__REQUIRED WORK__.
Using the data beneath this instruction, retype only the lines from the one that contains "pixel 327 248" down to the one that contains "pixel 198 360", both included, exactly as they appear.

__WORKING DATA__.
* * * *
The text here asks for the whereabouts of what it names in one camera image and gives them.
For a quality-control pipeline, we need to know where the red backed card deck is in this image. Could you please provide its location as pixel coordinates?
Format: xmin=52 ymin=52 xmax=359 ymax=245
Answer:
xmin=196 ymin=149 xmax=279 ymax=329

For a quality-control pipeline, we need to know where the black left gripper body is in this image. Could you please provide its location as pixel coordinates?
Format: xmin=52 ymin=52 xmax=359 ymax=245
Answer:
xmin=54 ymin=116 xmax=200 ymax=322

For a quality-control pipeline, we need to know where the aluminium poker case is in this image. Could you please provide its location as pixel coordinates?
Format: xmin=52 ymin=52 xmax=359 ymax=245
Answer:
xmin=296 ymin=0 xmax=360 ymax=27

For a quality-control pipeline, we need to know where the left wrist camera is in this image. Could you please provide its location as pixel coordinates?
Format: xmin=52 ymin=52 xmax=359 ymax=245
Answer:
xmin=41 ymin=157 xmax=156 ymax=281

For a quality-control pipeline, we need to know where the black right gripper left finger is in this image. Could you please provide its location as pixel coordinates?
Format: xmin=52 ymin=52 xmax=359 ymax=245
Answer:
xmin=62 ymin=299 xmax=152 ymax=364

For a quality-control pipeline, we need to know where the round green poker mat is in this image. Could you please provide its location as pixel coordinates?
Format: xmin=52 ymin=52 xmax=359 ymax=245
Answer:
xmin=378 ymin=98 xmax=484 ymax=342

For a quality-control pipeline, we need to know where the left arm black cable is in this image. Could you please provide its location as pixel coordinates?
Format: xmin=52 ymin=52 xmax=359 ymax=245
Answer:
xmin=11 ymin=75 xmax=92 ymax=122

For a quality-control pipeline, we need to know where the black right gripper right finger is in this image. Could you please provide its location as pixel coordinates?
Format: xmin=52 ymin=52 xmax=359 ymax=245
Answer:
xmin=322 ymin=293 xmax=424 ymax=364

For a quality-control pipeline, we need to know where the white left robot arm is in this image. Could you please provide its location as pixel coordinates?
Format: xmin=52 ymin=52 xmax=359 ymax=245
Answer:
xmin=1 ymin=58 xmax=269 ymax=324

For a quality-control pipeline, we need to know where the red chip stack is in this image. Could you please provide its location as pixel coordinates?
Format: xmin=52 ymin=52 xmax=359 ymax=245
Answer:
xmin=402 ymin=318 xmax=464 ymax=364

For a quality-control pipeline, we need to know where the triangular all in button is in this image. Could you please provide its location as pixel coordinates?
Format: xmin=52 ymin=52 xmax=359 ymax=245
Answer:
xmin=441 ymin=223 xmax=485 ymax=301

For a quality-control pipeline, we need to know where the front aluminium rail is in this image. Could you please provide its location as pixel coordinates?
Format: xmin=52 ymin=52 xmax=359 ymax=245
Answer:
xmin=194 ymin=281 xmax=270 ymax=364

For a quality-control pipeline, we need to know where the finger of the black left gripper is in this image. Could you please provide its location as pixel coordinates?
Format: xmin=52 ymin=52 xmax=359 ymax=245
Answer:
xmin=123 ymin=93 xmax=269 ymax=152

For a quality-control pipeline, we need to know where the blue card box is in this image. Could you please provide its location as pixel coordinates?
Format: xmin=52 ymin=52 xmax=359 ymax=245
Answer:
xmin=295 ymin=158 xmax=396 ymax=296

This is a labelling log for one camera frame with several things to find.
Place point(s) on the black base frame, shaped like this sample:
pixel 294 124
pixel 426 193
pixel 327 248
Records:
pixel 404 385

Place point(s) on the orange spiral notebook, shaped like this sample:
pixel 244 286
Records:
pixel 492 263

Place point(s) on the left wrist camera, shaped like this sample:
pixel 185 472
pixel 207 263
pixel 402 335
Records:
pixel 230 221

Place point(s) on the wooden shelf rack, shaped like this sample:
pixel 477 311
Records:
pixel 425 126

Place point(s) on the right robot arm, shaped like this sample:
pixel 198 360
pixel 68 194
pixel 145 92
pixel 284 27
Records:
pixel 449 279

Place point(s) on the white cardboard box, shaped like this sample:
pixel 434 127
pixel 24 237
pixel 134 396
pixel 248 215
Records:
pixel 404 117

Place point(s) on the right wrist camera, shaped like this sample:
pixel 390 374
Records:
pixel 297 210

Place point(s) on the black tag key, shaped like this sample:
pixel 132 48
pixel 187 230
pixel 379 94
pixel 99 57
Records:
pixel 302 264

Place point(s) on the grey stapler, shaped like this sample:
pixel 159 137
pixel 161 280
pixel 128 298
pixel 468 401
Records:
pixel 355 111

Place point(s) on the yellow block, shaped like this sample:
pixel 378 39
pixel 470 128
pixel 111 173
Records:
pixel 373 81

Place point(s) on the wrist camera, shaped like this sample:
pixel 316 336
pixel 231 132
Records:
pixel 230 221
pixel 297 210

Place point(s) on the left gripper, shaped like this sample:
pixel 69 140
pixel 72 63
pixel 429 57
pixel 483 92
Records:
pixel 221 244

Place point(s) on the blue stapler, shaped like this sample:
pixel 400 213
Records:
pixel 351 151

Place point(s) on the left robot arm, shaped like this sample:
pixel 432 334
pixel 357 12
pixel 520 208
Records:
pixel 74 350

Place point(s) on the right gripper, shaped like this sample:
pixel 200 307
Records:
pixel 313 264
* * * *
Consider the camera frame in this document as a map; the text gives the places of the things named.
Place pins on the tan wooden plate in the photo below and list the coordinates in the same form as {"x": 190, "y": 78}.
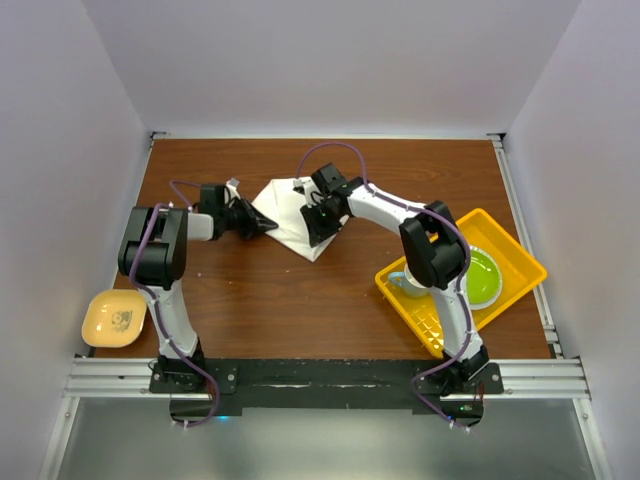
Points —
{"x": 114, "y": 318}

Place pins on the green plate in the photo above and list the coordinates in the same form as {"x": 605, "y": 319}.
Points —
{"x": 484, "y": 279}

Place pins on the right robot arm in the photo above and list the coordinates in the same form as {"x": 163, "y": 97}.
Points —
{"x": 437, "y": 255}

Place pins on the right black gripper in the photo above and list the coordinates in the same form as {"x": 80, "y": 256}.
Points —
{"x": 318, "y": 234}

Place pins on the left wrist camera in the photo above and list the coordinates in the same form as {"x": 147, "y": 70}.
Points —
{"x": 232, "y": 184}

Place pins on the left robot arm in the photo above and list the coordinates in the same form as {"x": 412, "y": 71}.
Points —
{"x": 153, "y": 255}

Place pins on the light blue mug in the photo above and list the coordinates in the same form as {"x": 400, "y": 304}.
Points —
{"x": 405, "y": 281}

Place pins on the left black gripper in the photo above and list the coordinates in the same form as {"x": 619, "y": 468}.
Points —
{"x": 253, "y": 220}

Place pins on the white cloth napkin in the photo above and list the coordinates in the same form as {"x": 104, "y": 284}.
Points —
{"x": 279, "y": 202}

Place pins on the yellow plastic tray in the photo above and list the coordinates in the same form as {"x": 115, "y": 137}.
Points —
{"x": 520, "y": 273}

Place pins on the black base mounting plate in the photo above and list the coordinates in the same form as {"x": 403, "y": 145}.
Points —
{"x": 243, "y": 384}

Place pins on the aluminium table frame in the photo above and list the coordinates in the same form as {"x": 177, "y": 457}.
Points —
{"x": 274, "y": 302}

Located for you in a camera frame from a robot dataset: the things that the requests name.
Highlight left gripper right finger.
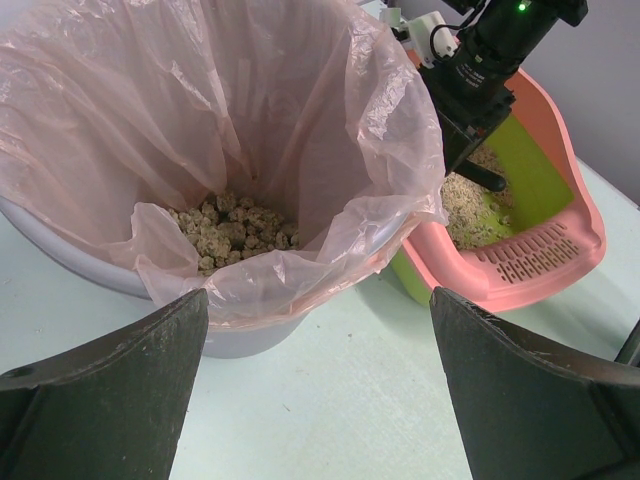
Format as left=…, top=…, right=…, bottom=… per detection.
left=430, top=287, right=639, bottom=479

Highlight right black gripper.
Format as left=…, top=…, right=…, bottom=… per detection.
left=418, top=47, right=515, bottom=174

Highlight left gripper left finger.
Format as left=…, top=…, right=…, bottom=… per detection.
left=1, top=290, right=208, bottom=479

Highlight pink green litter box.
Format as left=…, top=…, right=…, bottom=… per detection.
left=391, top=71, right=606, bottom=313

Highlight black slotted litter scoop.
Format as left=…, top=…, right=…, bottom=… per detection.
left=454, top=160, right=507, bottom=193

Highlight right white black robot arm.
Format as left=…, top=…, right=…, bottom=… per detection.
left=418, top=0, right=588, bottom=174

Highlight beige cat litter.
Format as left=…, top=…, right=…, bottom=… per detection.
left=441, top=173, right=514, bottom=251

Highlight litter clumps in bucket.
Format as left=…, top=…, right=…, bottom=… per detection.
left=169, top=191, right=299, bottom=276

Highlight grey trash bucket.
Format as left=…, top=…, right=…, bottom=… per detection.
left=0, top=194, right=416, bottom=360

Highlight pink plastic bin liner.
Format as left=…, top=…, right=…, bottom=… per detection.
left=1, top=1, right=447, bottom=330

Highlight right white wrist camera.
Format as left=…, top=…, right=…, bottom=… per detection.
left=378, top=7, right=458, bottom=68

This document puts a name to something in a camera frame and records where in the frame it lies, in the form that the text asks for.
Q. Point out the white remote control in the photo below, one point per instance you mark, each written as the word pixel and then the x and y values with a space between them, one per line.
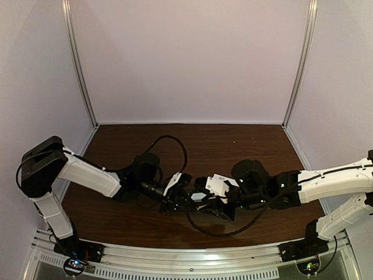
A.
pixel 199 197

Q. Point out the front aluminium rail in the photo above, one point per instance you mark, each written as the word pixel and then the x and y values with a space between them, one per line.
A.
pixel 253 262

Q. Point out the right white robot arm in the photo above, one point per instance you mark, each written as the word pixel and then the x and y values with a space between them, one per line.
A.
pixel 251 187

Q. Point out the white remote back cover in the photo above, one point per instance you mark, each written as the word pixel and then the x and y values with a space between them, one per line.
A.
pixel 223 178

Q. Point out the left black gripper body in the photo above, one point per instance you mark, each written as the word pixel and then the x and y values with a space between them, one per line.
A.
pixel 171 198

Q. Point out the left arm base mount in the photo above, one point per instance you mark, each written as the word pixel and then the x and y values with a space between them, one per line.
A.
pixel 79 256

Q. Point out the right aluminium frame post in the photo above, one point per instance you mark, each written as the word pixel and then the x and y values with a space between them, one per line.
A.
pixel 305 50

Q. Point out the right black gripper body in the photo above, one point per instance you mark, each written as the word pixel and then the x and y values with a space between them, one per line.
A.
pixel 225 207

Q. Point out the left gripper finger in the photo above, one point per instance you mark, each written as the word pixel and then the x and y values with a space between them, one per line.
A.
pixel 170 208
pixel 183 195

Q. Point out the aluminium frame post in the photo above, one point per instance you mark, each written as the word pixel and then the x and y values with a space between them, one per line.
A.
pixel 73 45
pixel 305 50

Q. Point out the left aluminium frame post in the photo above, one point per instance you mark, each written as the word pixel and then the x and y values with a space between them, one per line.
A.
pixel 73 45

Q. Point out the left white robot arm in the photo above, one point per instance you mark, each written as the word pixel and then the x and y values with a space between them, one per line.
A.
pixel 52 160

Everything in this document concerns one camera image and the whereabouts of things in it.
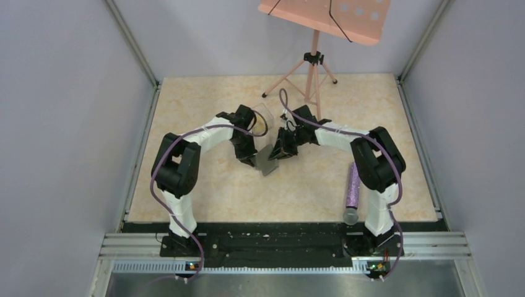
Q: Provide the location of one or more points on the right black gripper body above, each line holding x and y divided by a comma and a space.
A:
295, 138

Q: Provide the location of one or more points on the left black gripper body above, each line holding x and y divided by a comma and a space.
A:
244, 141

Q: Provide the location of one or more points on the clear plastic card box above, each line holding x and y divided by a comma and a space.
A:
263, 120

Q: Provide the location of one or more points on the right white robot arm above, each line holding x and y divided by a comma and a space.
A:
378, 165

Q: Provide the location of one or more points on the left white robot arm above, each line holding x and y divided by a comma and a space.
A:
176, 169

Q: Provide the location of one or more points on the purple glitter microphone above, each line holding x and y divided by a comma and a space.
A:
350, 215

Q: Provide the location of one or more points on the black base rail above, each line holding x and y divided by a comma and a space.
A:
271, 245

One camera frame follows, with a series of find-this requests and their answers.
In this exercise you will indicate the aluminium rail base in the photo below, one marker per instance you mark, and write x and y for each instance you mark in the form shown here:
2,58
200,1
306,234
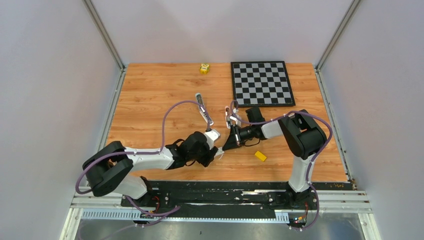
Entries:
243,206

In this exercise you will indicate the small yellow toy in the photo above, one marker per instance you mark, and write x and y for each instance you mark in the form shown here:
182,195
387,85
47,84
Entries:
* * * *
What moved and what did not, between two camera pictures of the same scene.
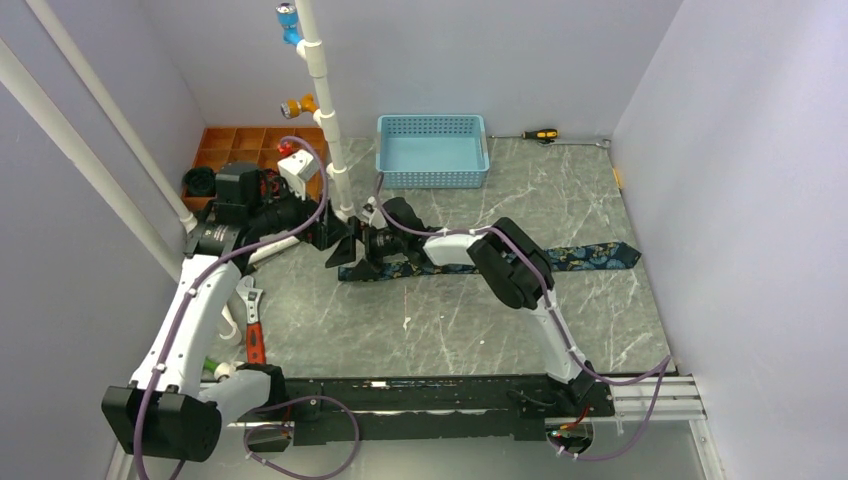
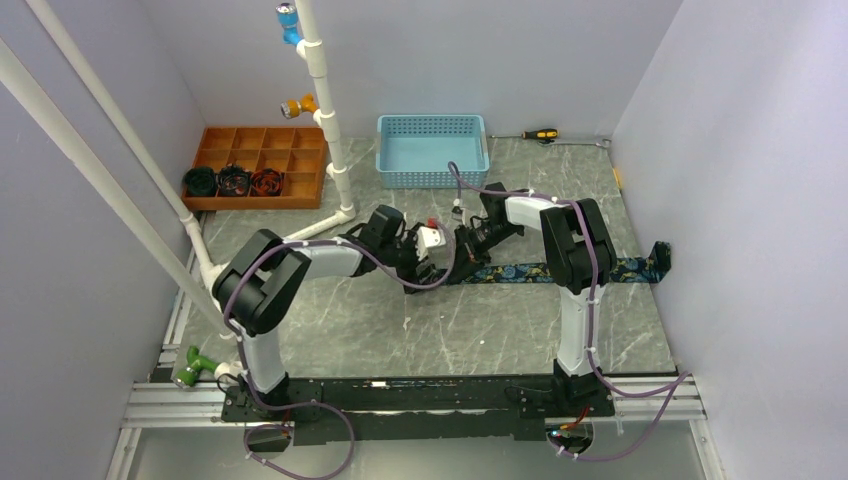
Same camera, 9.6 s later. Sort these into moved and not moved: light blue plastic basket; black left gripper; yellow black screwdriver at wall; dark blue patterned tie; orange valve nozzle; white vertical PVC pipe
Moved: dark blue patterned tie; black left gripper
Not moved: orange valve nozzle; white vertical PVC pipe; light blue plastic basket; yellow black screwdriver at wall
* * * *
__RESULT OF THIS EXERCISE__.
pixel 327 248
Records:
pixel 404 385

Place point(s) on the orange spiral notebook, shaped like this sample:
pixel 244 286
Records:
pixel 492 263

Place point(s) on the left wrist camera, shaped like this sample:
pixel 185 472
pixel 207 263
pixel 402 335
Records:
pixel 230 221

Place point(s) on the wooden shelf rack, shaped like this sample:
pixel 477 311
Records:
pixel 425 126

Place point(s) on the right robot arm, shaped like this sample:
pixel 198 360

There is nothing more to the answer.